07 dezembro 2008

Notas da 'teca (5)


The Tarnished Angels (1958) partilha alguns pontos com o grosso da obra norte-americana de Douglas Sirk. Num aspecto, no trio central, que repete o de Written in the Wind– os inefaveis Robert Stack, Dorothy Malone e Rock Hudson, este ultimo, como de costume, o elemento estranho a uma situação que tenta trazer com ele um novo padrão moral, falhando quase sempre na tarefa. Noutro, é um filme que se joga, mais uma vez, no âmbito do “melodrama social” (a designação é muito discutível, daí as aspas), procurando uma marcada tendência económica e um óbvio contexto temporal onde situar os sentimentos.

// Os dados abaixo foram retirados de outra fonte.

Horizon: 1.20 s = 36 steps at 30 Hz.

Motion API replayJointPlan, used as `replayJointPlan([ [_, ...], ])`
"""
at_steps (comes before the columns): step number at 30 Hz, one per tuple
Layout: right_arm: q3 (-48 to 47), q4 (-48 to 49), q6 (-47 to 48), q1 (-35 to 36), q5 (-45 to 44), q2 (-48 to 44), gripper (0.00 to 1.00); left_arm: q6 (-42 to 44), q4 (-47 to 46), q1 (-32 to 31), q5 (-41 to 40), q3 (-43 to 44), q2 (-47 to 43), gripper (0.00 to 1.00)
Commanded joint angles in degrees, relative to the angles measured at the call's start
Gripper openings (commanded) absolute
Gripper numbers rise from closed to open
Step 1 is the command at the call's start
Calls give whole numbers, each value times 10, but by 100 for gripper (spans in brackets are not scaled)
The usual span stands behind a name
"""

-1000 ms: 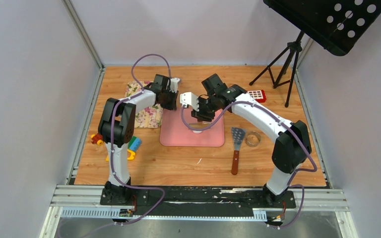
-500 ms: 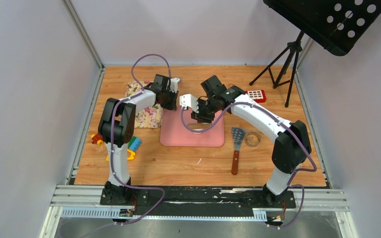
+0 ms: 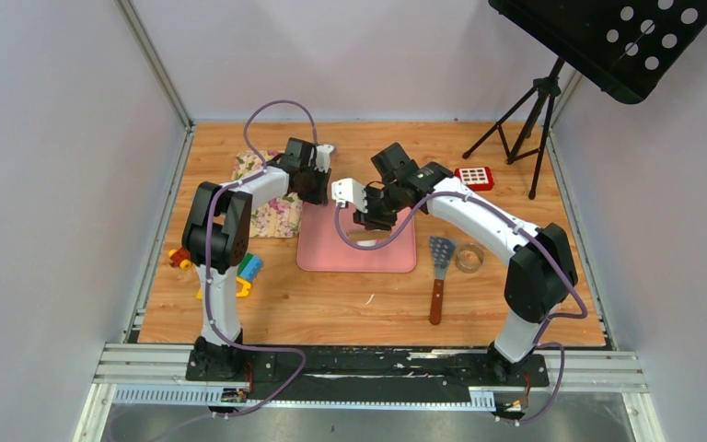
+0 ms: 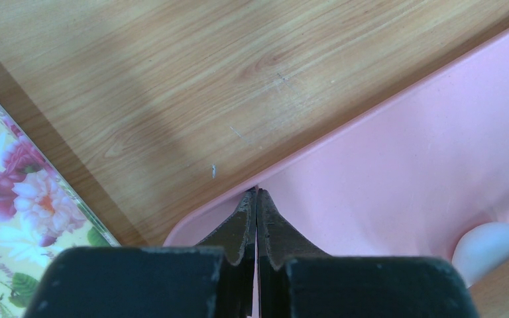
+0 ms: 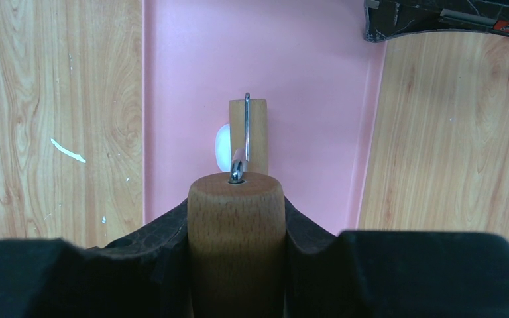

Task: Roll out the dumpling wrappers from the dough
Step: Flatten out the dough on the work surface.

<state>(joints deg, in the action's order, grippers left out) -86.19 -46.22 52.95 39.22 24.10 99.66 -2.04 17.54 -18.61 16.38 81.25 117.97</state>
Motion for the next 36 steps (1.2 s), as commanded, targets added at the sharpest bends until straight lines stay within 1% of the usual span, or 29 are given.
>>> replayJointPlan([
  [1, 8, -17, 3, 8, 12, -13, 0, 11, 6, 0, -17, -5, -9, 0],
  [11, 30, -30, 5, 10, 23, -27, 0, 11, 6, 0, -18, -5, -8, 0],
  [28, 52, -30, 7, 10, 22, -11, 0, 9, 6, 0, -28, -6, -6, 0],
  [36, 56, -53, 21, 10, 35, -13, 0, 4, 15, 0, -40, 3, 12, 0],
])
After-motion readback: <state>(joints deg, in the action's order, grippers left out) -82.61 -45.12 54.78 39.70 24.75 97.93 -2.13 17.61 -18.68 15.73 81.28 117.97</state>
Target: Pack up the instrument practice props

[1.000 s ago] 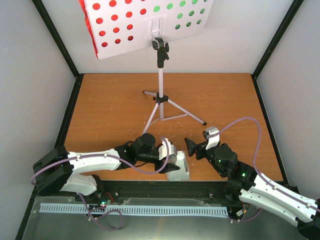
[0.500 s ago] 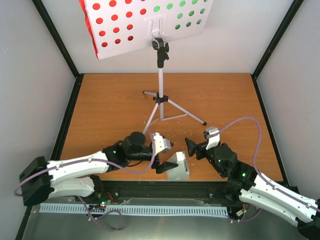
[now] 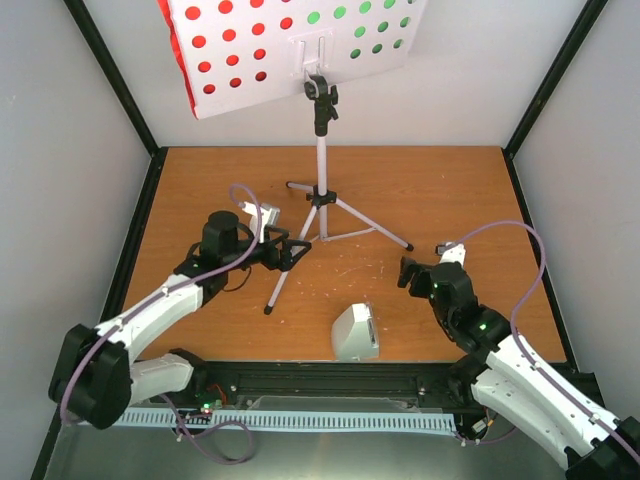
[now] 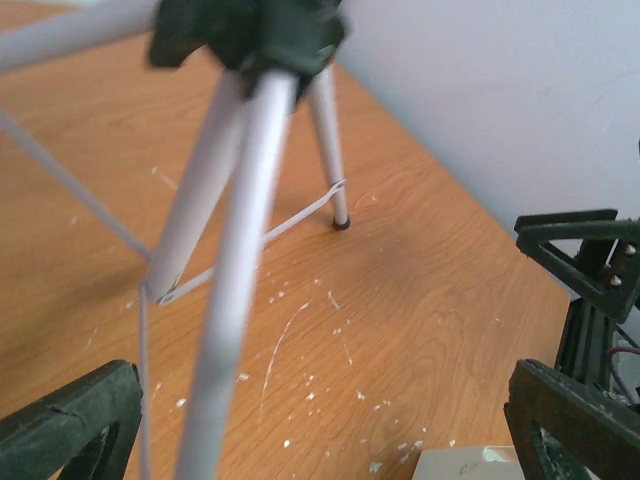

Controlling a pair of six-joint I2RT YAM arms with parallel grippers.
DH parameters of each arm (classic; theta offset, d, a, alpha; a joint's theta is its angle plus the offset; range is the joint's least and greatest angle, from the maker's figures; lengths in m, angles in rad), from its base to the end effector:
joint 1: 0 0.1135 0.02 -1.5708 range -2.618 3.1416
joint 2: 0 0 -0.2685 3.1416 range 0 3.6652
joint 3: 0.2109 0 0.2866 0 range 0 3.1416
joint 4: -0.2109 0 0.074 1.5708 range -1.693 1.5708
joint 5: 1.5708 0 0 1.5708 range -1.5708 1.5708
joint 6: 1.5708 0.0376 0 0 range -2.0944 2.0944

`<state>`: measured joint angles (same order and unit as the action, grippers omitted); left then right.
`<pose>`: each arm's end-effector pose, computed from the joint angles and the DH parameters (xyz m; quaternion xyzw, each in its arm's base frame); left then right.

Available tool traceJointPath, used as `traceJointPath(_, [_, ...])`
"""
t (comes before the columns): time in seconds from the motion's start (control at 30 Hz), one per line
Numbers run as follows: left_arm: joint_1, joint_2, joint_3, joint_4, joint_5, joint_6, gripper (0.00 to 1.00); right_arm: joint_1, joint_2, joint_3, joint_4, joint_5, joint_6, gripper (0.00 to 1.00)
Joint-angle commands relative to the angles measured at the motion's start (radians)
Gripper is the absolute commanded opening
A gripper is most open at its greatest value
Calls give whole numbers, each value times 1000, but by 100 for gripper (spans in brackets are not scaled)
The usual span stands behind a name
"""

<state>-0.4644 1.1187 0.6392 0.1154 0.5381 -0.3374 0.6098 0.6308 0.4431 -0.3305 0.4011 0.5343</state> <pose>0.2402 -0.1419 0.2411 0.2009 0.7826 -0.4150 0.4182 0.1593 0.0934 0.2247 0.0680 0.8505 0.1217 0.5071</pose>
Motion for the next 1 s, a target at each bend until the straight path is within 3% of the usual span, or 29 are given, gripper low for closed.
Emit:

Inversamente, as mudanças são suficientes para tornar este um dos mais esdrúxulos filmes de Sirk nos EUA. O presente da acção não é os anos de Eisenhower, mas a época da Grande Depressão. Semelhante mudança provoca desde já uma alteração e termos dos caracteres tratados, que longe de serem os ricos são o proletariado quase “lumpen” que arrisca a vida em espectáculos aéreos pelo rendimento essencial à sobrevivência. Este é, então, um filme tão emocional quanto Imitation of Life (1959) ou All that Heaven Allows (1956), mas que aposta num erotismo e numa violência (ver, respectivamente, a queda de pára-quedas onde o vento levanta as saias de Dorothy Malone a níveis muito inesperados e a brutal cena em que, através de dados desenhados em cubos de açúcar, Stack disputa com o ajudante o casamento com Malone) dando um aspecto mais cru e cortante que o habitual. Finalmente, duas mudanças técnicas acompanham as mudanças tematico-sociais: o preto-e-branco, que em muito contribui para que se creia no horizonte temporal do filme (onde a reconstituição de época é feita com muita simplicidade e com poucos meios), e um prodigioso uso do scope, de uma racionalidade perfeita e de uma profundidade de campo notável, sobretudo nas prodigiosas cenas de corrida aérea.

Filme de morte como poucos na carreira do alemão e que Sirk terá feito como complemento ao vício e decadência retratados em Written in the Wind, é mostra de algo extraordinário: um cineasta que consegue interromper o seu tecido contínuo, não perdendo por um momento o domínio da sua arte. Se por mais nada (e há aqui muito mais), The Tarnished Angels é uma obra-prima que demonstra cabalmente a versatilidade do seu autor.